On the night it was supposed to be seen, my friends and I were outside waiting eagerly. It was incredibly cloudy, but this did little to diminish my optimism. This was a big deal. Something incredibly important was about to happen; my life was about to change.

We didn’t see a thing.

We were all disappointed, but I was the most upset. My friend Beau’s dad took pity on us and set off some Roman candles in the middle of the street as a consolation prize. This was only the first of many disappointments.

My grandpa bought me a telescope, and much to my embarrassment I could never see anything through it.

I wished earnestly on the first star I saw every night. I said the little chant and everything, “Star light, star bright…” Those stars never gave me anything.

Everyone I knew had seen shooting stars. While playing outside at night, friends would regularly say, “Oh, look! A shooting star! Oh, you missed it.” I would train my eyes on the sky for long stretches of time and never did I get to see a shooting star.

One night when I lived in Richmond, there was a meteor shower in the middle of the winter. It was supposed to be at its brightest around 4am when it was twenty degrees. I was eager to see the meteors, and dutifully bundled up and stood outside behind my apartment building watching the sky. After a half an hour of freezing and not seeing even a single meteor, I went back inside. This was pretty much my luck until I moved to San Francisco.

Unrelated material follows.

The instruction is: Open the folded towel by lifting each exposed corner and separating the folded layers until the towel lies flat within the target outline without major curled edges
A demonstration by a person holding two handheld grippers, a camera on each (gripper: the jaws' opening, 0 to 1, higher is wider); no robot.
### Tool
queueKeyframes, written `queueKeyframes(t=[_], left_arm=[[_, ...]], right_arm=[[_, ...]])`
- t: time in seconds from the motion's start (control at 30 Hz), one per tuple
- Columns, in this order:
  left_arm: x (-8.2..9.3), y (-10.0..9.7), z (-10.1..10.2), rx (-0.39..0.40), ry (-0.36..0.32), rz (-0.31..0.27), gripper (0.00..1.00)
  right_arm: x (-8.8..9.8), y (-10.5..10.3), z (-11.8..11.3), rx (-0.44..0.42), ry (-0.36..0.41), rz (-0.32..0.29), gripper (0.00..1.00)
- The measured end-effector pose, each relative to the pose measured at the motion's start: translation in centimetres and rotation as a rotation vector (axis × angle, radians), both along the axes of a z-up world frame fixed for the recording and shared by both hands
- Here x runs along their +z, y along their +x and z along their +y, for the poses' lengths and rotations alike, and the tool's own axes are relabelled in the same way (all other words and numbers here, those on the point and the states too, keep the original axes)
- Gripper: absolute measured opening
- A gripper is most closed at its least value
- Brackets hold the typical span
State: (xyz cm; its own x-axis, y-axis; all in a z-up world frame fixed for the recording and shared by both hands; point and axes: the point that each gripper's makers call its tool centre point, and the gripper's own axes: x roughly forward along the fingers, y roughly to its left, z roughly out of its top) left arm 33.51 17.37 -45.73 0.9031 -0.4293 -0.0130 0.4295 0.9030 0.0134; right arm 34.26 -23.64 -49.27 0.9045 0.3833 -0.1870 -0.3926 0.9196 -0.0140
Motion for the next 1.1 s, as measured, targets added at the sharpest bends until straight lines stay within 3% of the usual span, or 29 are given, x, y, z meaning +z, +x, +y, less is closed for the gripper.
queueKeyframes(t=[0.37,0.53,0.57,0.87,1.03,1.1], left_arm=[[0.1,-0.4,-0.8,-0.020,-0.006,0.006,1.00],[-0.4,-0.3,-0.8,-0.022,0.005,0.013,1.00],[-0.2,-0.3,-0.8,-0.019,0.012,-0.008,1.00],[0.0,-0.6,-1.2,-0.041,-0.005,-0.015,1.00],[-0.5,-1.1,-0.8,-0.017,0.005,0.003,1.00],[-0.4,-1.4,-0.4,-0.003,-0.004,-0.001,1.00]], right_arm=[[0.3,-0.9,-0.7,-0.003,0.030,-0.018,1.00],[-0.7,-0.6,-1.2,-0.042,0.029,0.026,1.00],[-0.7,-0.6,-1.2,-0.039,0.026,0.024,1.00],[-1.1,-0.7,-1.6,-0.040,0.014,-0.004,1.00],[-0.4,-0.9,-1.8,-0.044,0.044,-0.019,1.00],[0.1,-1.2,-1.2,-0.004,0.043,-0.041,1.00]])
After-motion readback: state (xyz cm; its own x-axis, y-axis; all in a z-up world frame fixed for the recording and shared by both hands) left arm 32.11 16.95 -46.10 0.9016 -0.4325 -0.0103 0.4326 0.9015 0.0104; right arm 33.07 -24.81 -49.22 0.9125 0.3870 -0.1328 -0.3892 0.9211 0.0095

I moved in here in July 2005, and from a bench with a friend in Noe Valley one night in November, I about fell over when I saw a shooting star. I got so excited that he was a little alarmed, believing that my standards for entertainment were very, very low.

Since then I have seen hundreds of them. I catch them randomly all the time, and in October of 2007 I lay on a blanket in the backyard watching for shooting stars and contemplating constellations with someone I loved. One night last summer while on a midnight drive down Highway 1 with a friend, we saw a gargantuan flaming blue meteor, hurtling toward the ocean and we screamed with shock and delight.

Last night I lay in bed feeling desperately like I wanted to move away. I contemplated the things and the people and the memories I would have to leave behind, and I wondered if celestial events were included in those.

January 5, 2008

A surprising discovery

I recently got a new cell phone and, after much harassment from a couple of friends who are avid texters (is that a word?), had text messaging enabled on it.

I'd never been a fan of texting before, but I admit that on New Year's Eve I was a little drunk on this new ability. At least 60 texts were exchanged that night--largely while I waited an hour for the 38 Geary--with friends all over the country. It was fun.

I'm a little over it now, but I still participate. It doesn't help that I'm extraordinarily slow at texting. This is mostly due to the fact that I steadfastly refuse to send texts that say stuff like, "Where R U?" I type it all out, because typing in such a short-handed fashion makes me feel like some kind of caveman banging rocks together.

Anyway, a good friend of mine loves to send me random texts when he's out drinking. He'll say things like, "There's a lot me [sic] pretty men here, I'm fearing for my virginity." or "The cure for a lonely heart is only 2 tall beers and a cigarette away." He likes to tell me whenever he's somewhere that's playing my song ("Amie" by Pure Prairie League--what!? You don't know it? Get on that!) Last night he said, "The southern cross is angry." I got this one as I was in the process of transitioning from one location to another and didn't have time to respond. But when I got home and looked up "southern cross" to try and figure out what in the holy hell he was talking about, I found that it refers to a constellation, Crux.

The southern cross

This is the disturbing part: I can't see the southern cross. Apparently, if you're in the northern hemisphere you have to be south of 30 degrees latitudes to see it. (This makes sense for him because he lives in FL.)

world map with lat and long

Now, I know that you can't see all the constellations at all times of the year, but it honestly never occurred to me that, no matter what time of year it is, your geographic location only allows you to see a fixed range of the sky. How did this not occur to me? I'm sort of upset.

Of course, this is quite likely not what he meant at all.